**Exercise brief**
Every line from the one containing "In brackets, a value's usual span" through the end of the data is to be copied exactly, and nothing outside that range.

**** Raw data

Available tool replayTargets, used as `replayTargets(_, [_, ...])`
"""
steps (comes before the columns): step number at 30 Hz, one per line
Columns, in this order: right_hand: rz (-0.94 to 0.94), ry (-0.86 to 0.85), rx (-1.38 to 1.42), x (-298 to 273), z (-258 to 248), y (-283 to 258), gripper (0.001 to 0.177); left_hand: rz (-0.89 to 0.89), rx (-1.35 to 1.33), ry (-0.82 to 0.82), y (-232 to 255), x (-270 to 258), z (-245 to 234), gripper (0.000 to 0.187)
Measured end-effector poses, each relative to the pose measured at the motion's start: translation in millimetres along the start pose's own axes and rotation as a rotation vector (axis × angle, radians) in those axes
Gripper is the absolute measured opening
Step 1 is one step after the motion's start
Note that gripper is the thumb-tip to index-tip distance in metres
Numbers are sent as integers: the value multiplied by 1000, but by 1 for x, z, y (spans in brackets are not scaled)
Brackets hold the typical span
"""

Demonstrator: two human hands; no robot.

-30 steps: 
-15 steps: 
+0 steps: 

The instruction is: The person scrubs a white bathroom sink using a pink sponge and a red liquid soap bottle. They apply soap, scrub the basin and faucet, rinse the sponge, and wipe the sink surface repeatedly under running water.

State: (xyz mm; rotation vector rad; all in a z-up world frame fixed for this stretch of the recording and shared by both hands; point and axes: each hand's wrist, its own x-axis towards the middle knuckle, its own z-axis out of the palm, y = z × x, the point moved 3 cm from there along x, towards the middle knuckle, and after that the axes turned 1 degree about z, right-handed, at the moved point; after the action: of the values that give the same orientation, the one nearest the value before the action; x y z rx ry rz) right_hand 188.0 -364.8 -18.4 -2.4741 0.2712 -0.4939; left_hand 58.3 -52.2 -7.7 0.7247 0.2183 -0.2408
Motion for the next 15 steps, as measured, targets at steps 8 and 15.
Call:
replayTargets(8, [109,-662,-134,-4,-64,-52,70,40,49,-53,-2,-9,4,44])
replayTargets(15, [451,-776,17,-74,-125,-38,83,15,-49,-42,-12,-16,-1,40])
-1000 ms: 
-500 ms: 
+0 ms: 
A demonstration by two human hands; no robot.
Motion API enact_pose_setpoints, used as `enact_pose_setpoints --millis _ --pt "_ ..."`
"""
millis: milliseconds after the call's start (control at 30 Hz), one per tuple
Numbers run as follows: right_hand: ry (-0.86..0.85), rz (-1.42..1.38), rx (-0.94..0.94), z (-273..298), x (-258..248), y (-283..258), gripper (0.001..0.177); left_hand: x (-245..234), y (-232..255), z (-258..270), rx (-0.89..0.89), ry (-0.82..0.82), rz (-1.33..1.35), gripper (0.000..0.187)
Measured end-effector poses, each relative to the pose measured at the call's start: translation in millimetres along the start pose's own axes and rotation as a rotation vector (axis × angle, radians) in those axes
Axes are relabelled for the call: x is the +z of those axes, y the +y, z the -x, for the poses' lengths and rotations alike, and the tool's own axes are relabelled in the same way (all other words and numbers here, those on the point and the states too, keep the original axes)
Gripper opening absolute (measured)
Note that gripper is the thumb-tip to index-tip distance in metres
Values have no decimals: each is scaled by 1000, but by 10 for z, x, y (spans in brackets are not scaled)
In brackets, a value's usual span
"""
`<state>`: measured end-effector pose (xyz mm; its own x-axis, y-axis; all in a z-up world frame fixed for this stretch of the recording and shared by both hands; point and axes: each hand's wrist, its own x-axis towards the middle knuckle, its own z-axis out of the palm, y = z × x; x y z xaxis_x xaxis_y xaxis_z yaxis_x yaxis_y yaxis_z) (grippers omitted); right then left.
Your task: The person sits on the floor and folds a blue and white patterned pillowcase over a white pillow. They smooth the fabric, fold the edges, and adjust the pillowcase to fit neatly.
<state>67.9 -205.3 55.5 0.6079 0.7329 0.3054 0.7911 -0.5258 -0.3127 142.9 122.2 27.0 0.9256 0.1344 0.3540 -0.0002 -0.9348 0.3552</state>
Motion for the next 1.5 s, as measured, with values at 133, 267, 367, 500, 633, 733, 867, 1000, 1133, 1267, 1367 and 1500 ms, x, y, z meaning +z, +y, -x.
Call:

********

**Task answer**
In brackets, a value's usual span
"""
`<state>`: measured end-effector pose (xyz mm; its own x-axis, y-axis; all in a z-up world frame fixed for this stretch of the recording and shared by both hands; point and axes: each hand's wrist, its own x-axis towards the middle knuckle, its own z-axis out of the palm, y = z × x; x y z xaxis_x xaxis_y xaxis_z yaxis_x yaxis_y yaxis_z) (grippers omitted); right then left.
Your task: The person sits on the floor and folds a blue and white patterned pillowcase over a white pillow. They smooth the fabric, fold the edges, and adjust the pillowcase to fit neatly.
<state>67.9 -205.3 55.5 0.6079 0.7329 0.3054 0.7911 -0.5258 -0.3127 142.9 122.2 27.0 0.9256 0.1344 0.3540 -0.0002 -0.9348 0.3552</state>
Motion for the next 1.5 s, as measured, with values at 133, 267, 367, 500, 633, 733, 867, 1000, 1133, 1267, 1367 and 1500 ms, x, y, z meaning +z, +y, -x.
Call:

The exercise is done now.